**ABOUT THIS EXERCISE:**
Leaving the pictures aside, transcribe the data below exactly.
#####
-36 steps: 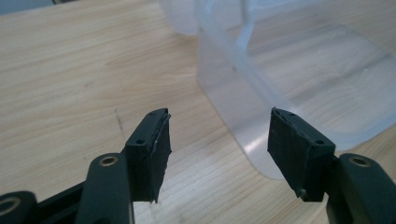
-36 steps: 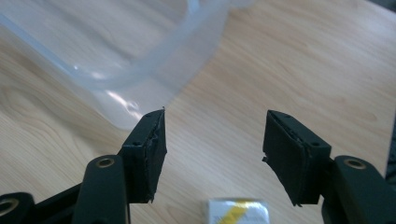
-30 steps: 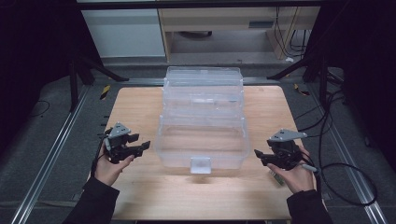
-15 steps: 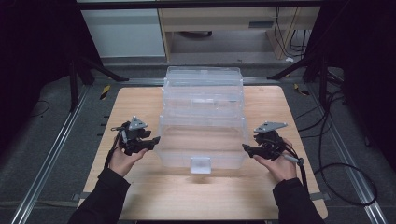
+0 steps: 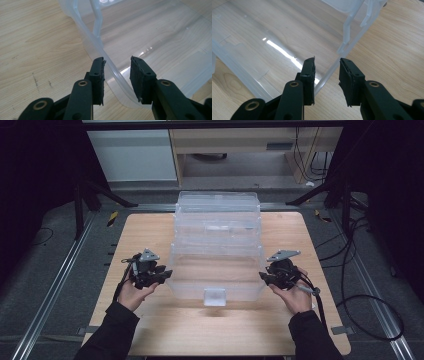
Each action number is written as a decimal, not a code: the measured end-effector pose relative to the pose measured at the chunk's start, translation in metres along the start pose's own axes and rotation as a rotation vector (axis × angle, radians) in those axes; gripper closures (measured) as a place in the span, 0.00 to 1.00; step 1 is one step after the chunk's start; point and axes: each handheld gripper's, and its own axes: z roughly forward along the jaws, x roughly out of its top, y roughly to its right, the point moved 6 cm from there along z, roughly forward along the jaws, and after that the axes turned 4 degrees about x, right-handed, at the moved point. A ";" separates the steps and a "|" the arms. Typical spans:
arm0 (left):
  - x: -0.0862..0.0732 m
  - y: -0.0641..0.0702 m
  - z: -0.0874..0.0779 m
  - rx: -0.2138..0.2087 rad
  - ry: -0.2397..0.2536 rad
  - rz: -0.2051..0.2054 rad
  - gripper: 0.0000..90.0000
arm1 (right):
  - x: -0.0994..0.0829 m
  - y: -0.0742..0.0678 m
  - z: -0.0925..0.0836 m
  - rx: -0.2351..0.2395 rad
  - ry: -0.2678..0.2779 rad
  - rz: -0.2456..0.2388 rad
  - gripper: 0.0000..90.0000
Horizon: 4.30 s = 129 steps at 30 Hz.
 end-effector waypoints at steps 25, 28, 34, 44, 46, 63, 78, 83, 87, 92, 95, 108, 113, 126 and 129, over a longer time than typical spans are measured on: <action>-0.004 0.005 0.001 0.015 -0.004 -0.062 0.69 | -0.001 0.003 0.014 -0.024 -0.009 0.029 0.65; -0.005 0.009 -0.001 0.029 -0.008 -0.069 0.69 | 0.000 0.004 0.016 -0.029 -0.005 0.018 0.66; -0.006 0.009 -0.001 0.035 -0.011 -0.038 0.67 | -0.003 0.004 0.025 -0.041 -0.031 0.011 0.70; 0.000 0.004 -0.012 0.019 0.049 -0.028 0.56 | 0.003 0.006 0.014 -0.036 0.037 0.051 0.49; 0.004 -0.001 -0.022 0.016 0.078 -0.040 0.52 | 0.006 0.009 0.005 -0.041 0.077 0.059 0.46; -0.028 -0.050 -0.027 0.111 0.074 -0.102 0.40 | -0.036 0.041 -0.049 -0.104 0.082 0.109 0.35; -0.054 -0.062 -0.011 0.143 0.010 -0.107 0.38 | -0.091 0.045 -0.043 -0.121 -0.082 0.128 0.28; -0.055 -0.060 -0.008 0.137 0.001 -0.094 0.37 | -0.102 0.048 -0.040 -0.109 -0.121 0.138 0.27; -0.057 -0.060 -0.007 0.136 -0.006 -0.096 0.37 | -0.108 0.047 -0.036 -0.094 -0.154 0.146 0.28; -0.057 -0.060 -0.007 0.134 -0.011 -0.092 0.37 | -0.115 0.045 -0.030 -0.068 -0.207 0.147 0.33; -0.057 -0.059 -0.006 0.137 -0.016 -0.087 0.37 | -0.119 0.045 -0.027 -0.049 -0.244 0.155 0.34; -0.059 -0.058 -0.004 0.137 -0.027 -0.078 0.38 | -0.124 0.046 -0.024 -0.039 -0.306 0.161 0.48; -0.058 -0.057 -0.004 0.137 -0.026 -0.073 0.38 | -0.124 0.046 -0.023 -0.044 -0.317 0.156 0.48; -0.057 -0.055 -0.003 0.133 -0.029 -0.067 0.39 | -0.121 0.046 -0.022 -0.049 -0.324 0.148 0.50; -0.058 -0.055 -0.003 0.130 -0.034 -0.065 0.39 | -0.116 0.046 -0.026 -0.042 -0.288 0.149 0.50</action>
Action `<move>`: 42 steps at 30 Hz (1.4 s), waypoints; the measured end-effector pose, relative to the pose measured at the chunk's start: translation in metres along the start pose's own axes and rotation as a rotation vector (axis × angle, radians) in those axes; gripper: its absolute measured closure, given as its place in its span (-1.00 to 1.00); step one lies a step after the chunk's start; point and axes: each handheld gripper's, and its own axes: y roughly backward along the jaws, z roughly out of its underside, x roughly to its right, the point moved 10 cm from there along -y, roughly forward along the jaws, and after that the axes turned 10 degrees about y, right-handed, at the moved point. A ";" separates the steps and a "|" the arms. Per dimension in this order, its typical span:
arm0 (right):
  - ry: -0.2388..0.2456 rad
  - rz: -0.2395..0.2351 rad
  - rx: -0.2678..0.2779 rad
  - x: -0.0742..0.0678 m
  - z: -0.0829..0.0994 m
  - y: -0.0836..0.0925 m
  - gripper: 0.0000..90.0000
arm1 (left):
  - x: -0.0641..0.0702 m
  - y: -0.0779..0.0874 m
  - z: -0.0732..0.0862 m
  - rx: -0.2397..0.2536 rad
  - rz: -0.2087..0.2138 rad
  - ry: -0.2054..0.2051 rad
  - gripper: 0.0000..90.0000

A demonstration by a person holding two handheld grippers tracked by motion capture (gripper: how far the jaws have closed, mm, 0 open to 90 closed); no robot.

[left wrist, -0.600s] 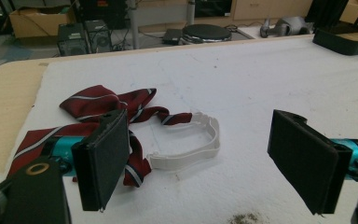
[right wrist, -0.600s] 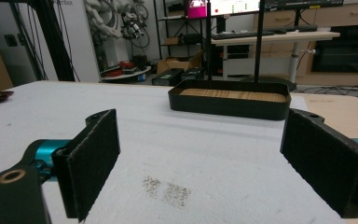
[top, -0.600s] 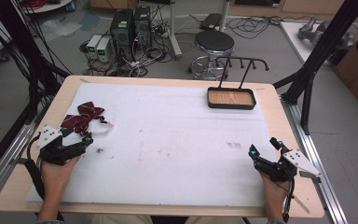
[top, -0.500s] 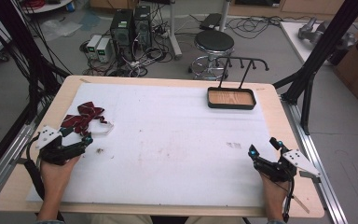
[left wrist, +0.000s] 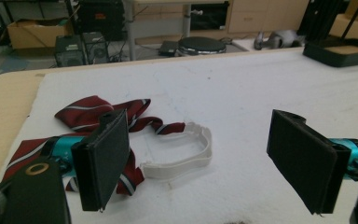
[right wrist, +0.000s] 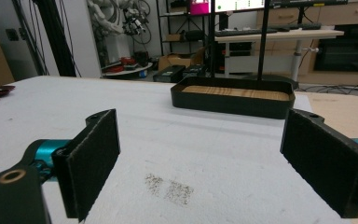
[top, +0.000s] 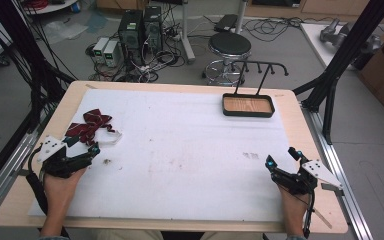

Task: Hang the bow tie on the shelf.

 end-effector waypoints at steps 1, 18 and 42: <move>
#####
**TASK SOLUTION:**
-36 steps: 
-36 steps: 
-30 steps: 
-15 steps: 
+0 steps: 
Each action number is written as a decimal, not a code: the measured end-effector pose relative to the pose measured at the chunk's start, translation in metres along the start pose's own axes and rotation as a rotation vector (axis × angle, radians) in those axes; gripper closures (measured) as a place in the span, 0.00 to 1.00; step 1 is one step after the chunk's start; point and axes: each handheld gripper's, and its own axes: z roughly forward along the jaws, x roughly out of its top, y roughly to its right, the point moved 6 cm from there along z, roughly forward along the jaws, and after that the axes turned 4 degrees about x, right-handed, at the moved point. A ";" separates the steps and a "|" the arms. Typical spans:
arm0 (left):
  - x: -0.0862..0.0732 m
  - y: -0.0641..0.0702 m
  - z: -0.0874..0.0779 m
  - rx: -0.2138..0.2087 rad
  - ry: -0.2397..0.2536 rad
  - rz: -0.2051..0.2054 rad
  - gripper: 0.0000..90.0000
arm1 (right):
  - x: -0.0994..0.0829 m
  - y: -0.0742..0.0678 m
  - z: -0.0925..0.0836 m
  - rx: -0.2351..0.2395 rad
  - ry: -0.2678..0.2779 rad
  - rz: -0.2456..0.2388 rad
  - gripper: 0.0000..90.0000
Horizon: 4.30 s = 129 steps at 30 Hz.
 end-effector waypoints at steps 25, 28, 34, 44, 46, 63, 78, 83, 87, 92, 95, 108, 113, 126 and 129, over a longer time than typical spans are measured on: <action>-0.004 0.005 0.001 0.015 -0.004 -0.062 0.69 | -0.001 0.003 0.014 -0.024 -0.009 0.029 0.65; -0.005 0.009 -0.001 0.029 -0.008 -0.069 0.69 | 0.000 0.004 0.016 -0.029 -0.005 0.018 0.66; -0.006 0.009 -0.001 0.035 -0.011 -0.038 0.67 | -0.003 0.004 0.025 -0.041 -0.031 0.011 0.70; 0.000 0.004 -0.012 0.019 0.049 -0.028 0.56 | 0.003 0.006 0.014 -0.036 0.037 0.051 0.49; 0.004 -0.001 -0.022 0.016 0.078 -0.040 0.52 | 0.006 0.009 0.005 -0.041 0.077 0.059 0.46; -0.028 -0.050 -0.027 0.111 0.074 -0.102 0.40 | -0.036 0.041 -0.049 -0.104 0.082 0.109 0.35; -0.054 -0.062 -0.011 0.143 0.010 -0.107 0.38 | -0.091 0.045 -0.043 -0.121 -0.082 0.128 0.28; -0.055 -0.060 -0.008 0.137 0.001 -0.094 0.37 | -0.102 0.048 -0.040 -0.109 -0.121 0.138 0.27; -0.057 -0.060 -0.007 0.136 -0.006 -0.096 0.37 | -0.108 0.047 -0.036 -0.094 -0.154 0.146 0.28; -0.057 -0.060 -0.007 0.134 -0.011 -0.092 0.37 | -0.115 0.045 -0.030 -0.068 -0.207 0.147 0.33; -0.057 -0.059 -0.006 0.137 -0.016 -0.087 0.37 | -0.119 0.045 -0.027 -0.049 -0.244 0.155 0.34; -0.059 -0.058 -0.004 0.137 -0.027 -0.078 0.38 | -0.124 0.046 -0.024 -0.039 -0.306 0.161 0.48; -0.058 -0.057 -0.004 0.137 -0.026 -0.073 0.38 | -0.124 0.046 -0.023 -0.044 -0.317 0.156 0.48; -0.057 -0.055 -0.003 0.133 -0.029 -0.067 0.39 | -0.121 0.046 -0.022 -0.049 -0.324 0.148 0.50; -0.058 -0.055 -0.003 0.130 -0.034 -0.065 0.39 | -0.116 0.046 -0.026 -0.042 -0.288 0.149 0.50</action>
Action `<move>`: 42 steps at 30 Hz (1.4 s), waypoints; the measured end-effector pose, relative to the pose measured at the chunk's start: translation in metres along the start pose's own axes and rotation as a rotation vector (axis × angle, radians) in those axes; gripper: its absolute measured closure, given as its place in its span (-1.00 to 1.00); step one lies a step after the chunk's start; point and axes: each handheld gripper's, and its own axes: y roughly backward along the jaws, z roughly out of its underside, x roughly to its right, the point moved 10 cm from there along -y, roughly forward along the jaws, and after that the axes turned 10 degrees about y, right-handed, at the moved point. A ";" separates the steps and a "|" the arms. Per dimension in this order, its typical span:
arm0 (right):
  - ry: -0.2388..0.2456 rad
  - rz: -0.2395..0.2351 rad
  - rx: -0.2678..0.2779 rad
  - x: -0.0742..0.0678 m
  - z: -0.0829..0.0994 m
  - y: -0.0836..0.0925 m
  - gripper: 0.0000..90.0000
arm1 (left):
  - x: -0.0641..0.0702 m
  - y: -0.0779..0.0874 m
  - z: -0.0732..0.0862 m
  - rx: -0.2397..0.2536 rad
  - rz: -0.2087..0.2138 rad
  - ry: -0.2054..0.2051 rad
  - gripper: 0.0000..90.0000

A demonstration by a person holding two handheld grippers tracked by motion capture (gripper: how far the jaws have closed, mm, 0 open to 90 closed); no robot.

[left wrist, -0.600s] 
[right wrist, -0.600s] 
[top, -0.600s] 
[top, -0.500s] 
[left wrist, +0.000s] 
[right wrist, +0.000s] 
[top, +0.000s] 

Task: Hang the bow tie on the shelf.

 end-effector waypoints at steps 1, 18 and 42: <move>

This exercise has been worked through to completion.